Sejumlah strategi disiapkan, mulai dari evaluasi total rencana tata ruang, penghentian sementara izin pembangunan perumahan di kawasan hijau, hingga relokasi warga yang tinggal di bantaran sungai.
Pesan tersebut disampaikan KDM sapaan akrab Dedi Mulyadi usai memimpin Rapat Koordinasi Penanganan Banjir Bandung Raya di Kabupaten Sumedang, pada Selasa (9/12). KDM menyoroti pentingnya memulihkan area resapan air. Bandung Raya, yang berada di jalur Sesar Lembang dan rawan bencana hidrometeorologi, membutuhkan perlindungan maksimal terhadap ruang terbuka hijau.
“Kawasan hijau harus dijaga. Semua izin perumahan yang sedang berjalan maupun yang telah terbit akan ditunda untuk dievaluasi tata ruangnya. Kita harus memastikan pembangunan tidak menciptakan risiko lingkungan yang lebih besar di masa depan,” tegasnya.
Menurut KDM, proyek normalisasi sungai atau pembangunan infrastruktur pengendali banjir tidak akan efektif jika alih fungsi lahan di wilayah hulu terus terjadi tanpa pengendalian.
“Banjir tiap tahun tidak akan pernah tuntas kalau rawa, sawah, dan ruang hijau terus ditimbun. Kalau tata ruang tidak diperbaiki, bukan tidak mungkin Bandung bisa tenggelam,” ujarnya.
Selain persoalan perumahan, Pemprov Jabar juga akan mereformasi pola pertanian di lahan berlereng curam yang selama ini menjadi pemicu longsor, terutama di Bandung, KBB, Garut, Cianjur, dan Bogor.
Lahan pertanian sayur di kemiringan ekstrem akan dikembalikan menjadi area vegetasi berakar kuat. Untuk menjaga keberlanjutan ekonomi warga, para penggarap lahan akan direkrut sebagai tenaga pemerintah.
“Kita akan evaluasi kebun sayur di lereng. Supaya petani tetap mendapat penghasilan, mereka akan kita pekerjakan sebagai tenaga pemerintah dengan tugas merawat tanaman berakar kuat seperti teh, kopi, jengkol, hingga kina,” jelas KDM.

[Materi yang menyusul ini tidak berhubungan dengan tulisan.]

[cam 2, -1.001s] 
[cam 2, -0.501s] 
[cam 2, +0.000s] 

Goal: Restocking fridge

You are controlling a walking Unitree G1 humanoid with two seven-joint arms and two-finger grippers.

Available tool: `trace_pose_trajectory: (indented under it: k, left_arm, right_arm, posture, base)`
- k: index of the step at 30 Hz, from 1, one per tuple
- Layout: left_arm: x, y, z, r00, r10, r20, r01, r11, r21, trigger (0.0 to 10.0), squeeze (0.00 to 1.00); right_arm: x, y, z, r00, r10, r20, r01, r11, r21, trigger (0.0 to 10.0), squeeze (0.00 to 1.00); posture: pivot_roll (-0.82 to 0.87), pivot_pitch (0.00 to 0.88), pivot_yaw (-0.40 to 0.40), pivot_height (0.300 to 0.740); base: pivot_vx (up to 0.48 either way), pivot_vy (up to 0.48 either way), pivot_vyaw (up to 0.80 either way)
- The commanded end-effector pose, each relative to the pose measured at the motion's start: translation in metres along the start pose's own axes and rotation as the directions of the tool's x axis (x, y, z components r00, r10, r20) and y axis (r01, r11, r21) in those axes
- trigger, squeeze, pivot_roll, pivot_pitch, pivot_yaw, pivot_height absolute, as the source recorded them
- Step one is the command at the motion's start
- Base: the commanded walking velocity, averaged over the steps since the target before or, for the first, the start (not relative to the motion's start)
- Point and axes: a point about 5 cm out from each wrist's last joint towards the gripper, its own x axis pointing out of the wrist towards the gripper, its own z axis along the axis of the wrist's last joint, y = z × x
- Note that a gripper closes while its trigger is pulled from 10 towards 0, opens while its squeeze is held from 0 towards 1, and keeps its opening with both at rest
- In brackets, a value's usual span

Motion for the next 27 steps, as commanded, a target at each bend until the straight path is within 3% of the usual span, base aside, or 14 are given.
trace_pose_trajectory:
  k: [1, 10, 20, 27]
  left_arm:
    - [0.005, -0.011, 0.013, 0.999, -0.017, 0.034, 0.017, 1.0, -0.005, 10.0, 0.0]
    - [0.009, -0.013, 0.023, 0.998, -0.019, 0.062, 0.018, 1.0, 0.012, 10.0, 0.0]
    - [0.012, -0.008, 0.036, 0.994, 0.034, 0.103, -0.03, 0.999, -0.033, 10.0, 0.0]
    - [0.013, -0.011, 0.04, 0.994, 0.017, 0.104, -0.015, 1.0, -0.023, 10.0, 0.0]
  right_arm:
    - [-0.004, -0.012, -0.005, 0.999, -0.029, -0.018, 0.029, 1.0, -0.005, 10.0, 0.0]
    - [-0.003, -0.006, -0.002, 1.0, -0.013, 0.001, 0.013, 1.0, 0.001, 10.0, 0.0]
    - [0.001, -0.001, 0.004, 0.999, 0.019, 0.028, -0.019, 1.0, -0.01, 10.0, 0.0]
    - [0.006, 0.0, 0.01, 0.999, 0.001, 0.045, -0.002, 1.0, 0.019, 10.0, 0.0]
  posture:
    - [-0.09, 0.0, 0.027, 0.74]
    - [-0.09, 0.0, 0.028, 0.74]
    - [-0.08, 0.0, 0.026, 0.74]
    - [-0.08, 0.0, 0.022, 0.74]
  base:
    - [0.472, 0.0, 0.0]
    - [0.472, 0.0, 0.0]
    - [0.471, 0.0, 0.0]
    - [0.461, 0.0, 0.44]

Untuk mengatasi banjir akibat luapan Sungai Citarum dan anak sungainya, KDM memastikan adanya skema relokasi untuk warga yang tinggal di sempadan sungai, terutama di wilayah rawan seperti Bojongsoang dan Dayeuhkolot. Kebijakan ini juga diterapkan secara menyeluruh di Jawa Barat.

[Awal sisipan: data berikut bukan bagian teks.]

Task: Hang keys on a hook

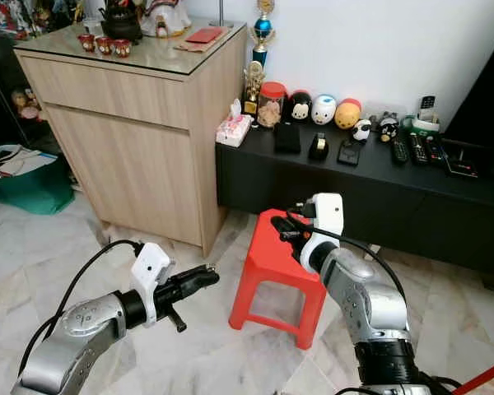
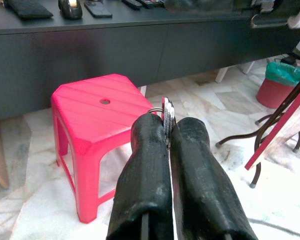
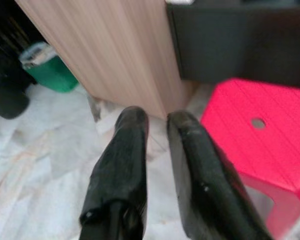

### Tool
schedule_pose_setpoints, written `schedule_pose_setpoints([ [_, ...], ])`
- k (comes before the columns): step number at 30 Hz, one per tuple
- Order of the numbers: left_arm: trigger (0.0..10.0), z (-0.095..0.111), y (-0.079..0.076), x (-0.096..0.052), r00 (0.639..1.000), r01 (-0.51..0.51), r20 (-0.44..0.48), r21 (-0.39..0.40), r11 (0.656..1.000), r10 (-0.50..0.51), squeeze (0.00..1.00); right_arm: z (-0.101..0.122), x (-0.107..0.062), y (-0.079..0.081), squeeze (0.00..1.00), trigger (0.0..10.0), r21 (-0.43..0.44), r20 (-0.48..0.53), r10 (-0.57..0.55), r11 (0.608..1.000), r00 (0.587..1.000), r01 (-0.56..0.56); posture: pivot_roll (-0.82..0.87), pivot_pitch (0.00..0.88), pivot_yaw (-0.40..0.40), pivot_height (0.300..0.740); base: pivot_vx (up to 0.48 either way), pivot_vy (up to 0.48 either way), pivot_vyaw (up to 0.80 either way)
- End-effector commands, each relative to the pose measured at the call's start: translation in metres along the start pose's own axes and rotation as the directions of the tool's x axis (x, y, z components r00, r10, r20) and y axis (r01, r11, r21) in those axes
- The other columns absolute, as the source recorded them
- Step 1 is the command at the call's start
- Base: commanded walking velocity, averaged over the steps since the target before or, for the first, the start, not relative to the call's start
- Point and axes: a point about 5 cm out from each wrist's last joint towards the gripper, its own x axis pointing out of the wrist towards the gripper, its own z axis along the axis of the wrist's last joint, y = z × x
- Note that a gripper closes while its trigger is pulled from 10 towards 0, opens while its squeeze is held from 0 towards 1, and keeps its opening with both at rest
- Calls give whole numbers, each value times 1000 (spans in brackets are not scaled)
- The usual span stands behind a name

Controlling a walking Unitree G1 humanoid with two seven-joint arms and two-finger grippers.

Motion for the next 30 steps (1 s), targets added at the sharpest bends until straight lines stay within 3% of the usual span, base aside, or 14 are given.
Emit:
schedule_pose_setpoints([
  [1, 0, 1, -3, -1, 1000, 8, -10, 16, 1000, -8, 0, -18, -1, -19, 0, 10000, 5, -63, -103, 995, 993, 104, -4, 0, -103, 740, 0, 0, 0],
  [10, 235, -2, -1, -4, 999, -15, -49, 88, 996, 20, 0, -66, -3, -35, 0, 10000, -28, -208, -183, 983, 961, 181, 2, 0, -102, 740, 0, 0, 0],
  [11, 4118, -2, 1, -3, 998, -37, -54, 124, 992, 44, 0, -70, -3, -33, 0, 10000, -21, -218, -168, 986, 962, 167, 1, 0, -99, 740, 0, 0, 0],
  [12, 4118, -2, 2, -3, 997, -42, -55, 131, 991, 49, 0, -70, -2, -33, 0, 10000, -18, -218, -164, 986, 962, 164, 1, 0, -99, 740, 0, 0, 0],
  [13, 9373, -2, 5, -3, 995, -63, -66, 163, 985, 74, 0, -73, -2, -33, 0, 10000, -34, -228, -159, 987, 961, 156, 2, 0, -98, 740, 0, 0, 0],
  [14, 10000, -5, 9, -3, 990, -80, -94, 212, 974, 102, 0, -77, -2, -34, 0, 10000, -70, -245, -157, 987, 957, 144, 2, 0, -98, 740, 0, 0, 0],
  [16, 10000, -14, 12, -6, 977, -57, -179, 295, 954, 113, 0, -84, -2, -34, 0, 10000, -117, -270, -152, 985, 951, 124, 2, 0, -98, 740, 0, 0, 0],
  [21, 10000, -66, 36, -26, 853, -69, -450, 408, 910, 266, 0, -104, -3, -38, 0, 10000, -198, -328, -179, 973, 928, 117, 14, 0, -93, 740, 0, 0, 0],
  [24, 10000, -97, 43, -42, 779, -174, -536, 314, 933, 326, 0, -110, -3, -37, 0, 10000, -207, -341, -180, 972, 923, 113, 10, 0, -90, 740, 0, 0, 0],
  [25, 10000, -105, 45, -47, 746, -179, -565, 338, 924, 351, 0, -111, -3, -37, 0, 10000, -209, -341, -179, 972, 923, 111, 8, 0, -90, 740, 0, 0, 0],
  [26, 10000, -126, 45, -62, 644, -46, -664, 462, 886, 380, 0, -112, -3, -36, 0, 10000, -207, -340, -174, 972, 924, 107, 9, 0, -87, 740, 0, 0, 0],
  [27, 10000, -134, 44, -68, 615, 8, -691, 487, 873, 380, 0, -112, -3, -35, 0, 10000, -206, -335, -170, 973, 927, 104, 9, 0, -87, 740, 0, 0, 0],
  [28, 10000, -136, 44, -71, 613, 11, -688, 498, 867, 388, 0, -111, -2, -35, 0, 10000, -208, -329, -169, 973, 929, 104, 0, 0, -86, 740, 0, 0, 0],
  [30, 10000, -123, 46, -63, 683, -97, -594, 503, 859, 425, 0, -106, -2, -38, 0, 10000, -216, -307, -176, 970, 935, 112, 4, 0, -90, 740, 0, 0, 0],
])
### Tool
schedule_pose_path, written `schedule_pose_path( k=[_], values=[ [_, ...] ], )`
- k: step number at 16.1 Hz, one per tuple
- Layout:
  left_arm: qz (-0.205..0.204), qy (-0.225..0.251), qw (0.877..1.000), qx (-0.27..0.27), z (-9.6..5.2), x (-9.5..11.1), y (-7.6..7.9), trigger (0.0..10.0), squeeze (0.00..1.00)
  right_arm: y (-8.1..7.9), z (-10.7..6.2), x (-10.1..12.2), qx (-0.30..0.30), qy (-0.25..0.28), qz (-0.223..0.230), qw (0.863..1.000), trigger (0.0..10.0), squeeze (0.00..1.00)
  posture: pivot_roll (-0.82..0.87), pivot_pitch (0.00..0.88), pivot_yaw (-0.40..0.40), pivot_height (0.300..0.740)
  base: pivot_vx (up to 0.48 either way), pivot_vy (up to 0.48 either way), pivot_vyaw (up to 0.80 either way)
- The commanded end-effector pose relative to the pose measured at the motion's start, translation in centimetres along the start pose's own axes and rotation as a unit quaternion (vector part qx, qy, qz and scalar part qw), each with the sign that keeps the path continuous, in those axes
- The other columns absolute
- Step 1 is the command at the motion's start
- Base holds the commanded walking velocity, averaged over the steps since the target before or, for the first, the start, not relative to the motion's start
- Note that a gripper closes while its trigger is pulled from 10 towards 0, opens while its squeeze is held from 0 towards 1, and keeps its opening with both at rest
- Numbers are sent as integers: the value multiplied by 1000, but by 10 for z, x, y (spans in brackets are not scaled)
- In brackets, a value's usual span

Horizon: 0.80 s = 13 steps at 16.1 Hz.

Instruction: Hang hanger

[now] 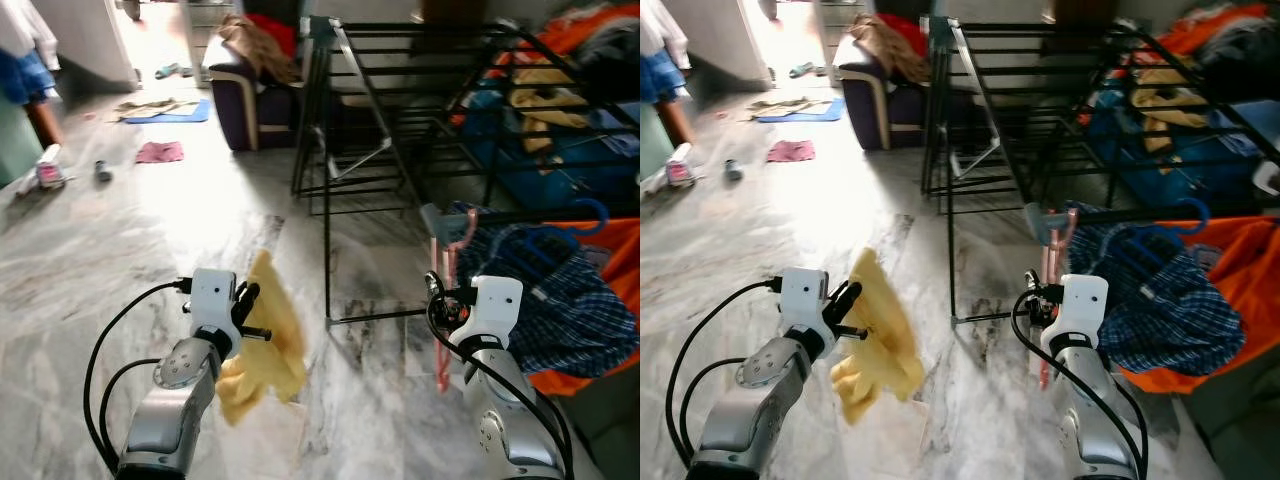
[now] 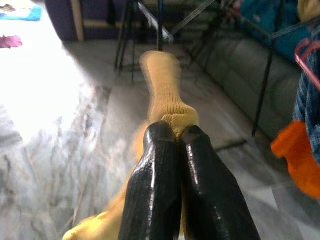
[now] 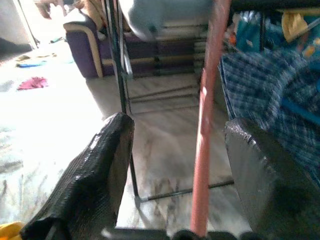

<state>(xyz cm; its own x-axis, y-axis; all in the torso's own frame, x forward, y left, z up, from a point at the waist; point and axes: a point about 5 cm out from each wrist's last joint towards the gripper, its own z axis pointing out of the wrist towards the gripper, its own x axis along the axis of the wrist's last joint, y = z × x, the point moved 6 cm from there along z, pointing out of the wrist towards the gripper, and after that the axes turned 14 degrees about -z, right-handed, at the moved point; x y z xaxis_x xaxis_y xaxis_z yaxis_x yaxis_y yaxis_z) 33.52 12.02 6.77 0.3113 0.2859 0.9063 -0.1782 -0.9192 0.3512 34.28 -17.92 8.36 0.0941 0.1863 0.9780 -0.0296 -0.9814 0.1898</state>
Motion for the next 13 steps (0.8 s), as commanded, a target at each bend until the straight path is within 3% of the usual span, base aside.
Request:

“Warga bantaran sungai akan direlokasi. Sungainya diperlebar agar kapasitasnya meningkat. Ini sudah kita sepakati dengan Pemkab Bandung,” ujarnya.

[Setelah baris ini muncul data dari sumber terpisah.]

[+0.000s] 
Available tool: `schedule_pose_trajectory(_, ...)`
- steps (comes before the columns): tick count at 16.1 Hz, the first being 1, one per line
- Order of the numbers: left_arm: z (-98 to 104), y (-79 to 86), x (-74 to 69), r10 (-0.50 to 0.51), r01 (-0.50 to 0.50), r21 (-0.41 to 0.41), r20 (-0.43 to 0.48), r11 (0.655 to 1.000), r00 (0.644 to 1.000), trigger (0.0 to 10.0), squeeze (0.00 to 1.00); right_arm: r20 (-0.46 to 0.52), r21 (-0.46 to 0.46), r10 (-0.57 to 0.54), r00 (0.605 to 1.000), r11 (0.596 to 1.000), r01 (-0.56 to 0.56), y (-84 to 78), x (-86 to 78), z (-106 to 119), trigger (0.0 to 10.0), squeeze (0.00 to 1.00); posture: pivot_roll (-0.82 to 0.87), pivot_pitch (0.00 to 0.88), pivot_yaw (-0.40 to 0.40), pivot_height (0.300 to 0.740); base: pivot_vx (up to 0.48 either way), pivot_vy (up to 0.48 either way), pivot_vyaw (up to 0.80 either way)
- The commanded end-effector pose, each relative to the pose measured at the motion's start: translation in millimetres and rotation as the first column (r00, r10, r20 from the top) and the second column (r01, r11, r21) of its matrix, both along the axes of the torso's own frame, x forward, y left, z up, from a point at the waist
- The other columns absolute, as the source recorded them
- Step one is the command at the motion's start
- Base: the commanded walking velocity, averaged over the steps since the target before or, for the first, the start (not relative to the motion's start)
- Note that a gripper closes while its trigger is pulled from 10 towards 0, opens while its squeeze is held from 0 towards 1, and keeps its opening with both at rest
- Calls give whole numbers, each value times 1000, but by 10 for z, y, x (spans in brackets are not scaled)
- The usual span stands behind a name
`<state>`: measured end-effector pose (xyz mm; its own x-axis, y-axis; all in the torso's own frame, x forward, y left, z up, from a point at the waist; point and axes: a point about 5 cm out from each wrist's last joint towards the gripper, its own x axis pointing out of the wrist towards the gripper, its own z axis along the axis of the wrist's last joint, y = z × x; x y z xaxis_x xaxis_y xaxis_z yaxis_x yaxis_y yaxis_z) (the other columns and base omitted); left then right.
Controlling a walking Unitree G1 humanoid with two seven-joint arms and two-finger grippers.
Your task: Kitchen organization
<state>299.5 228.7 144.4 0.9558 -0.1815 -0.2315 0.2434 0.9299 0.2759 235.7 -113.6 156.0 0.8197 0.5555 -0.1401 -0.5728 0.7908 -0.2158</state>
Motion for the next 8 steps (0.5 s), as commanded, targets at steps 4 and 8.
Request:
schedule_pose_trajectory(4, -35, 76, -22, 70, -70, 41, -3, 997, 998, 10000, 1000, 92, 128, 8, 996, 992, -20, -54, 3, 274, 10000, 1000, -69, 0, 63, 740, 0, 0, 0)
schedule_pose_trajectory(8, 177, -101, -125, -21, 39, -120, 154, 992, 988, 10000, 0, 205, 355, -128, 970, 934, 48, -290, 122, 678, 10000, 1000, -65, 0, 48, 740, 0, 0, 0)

KDM juga mewajibkan setiap pengembang menyediakan fasilitas penampungan air seperti sumur resapan atau danau retensi mini di setiap proyek perumahan.
“Harus ada sumur atau kolam kecil untuk menahan aliran air,” tambahnya.
Anggaran dan Kerja Sama Pemerintah Pusat
Pemprov Jabar memastikan ketersediaan anggaran untuk penanganan bencana dan pemulihan lingkungan. KDM menyebutkan dana sebesar Rp200–300 miliar siap digelontorkan, bahkan bisa ditambah melalui pergeseran anggaran bila diperlukan.
“Kalau untuk urusan lingkungan, kita tidak membatasi. Rp200–300 miliar kita siapkan, dan bisa digeser dari pos lain kalau perlu,” jelasnya.
Evaluasi menyeluruh tata ruang akan dimulai pada Januari 2026. Sebagai tahap awal, KDM akan bertemu Menteri ATR/BPN pada 18 Desember di Gedung Sate. Seluruh kepala daerah di Jawa Barat diwajibkan hadir.
“Semua bupati dan wali kota wajib datang. Kalau tidak mau hadir, ya silakan saja kalau mau disebut ‘Bupati Bencana’,” tegasnya.
Dalam pertemuan itu, Pemprov Jabar juga akan mengusulkan penetapan batas sempadan sungai kepada Kementerian PUPR. Sertifikat hak milik yang ternyata berada di badan sungai akan dicabut untuk kepentingan keselamatan publik.
“Siapa pun pemilik lahannya bukan persoalan utama. Yang penting fungsi ekologisnya harus kembali sebagai resapan atau hutan. Mitigasi harus dilakukan setiap hari, dan provinsi harus peka dengan kondisi lapangan,” ujarnya menutup pernyataan.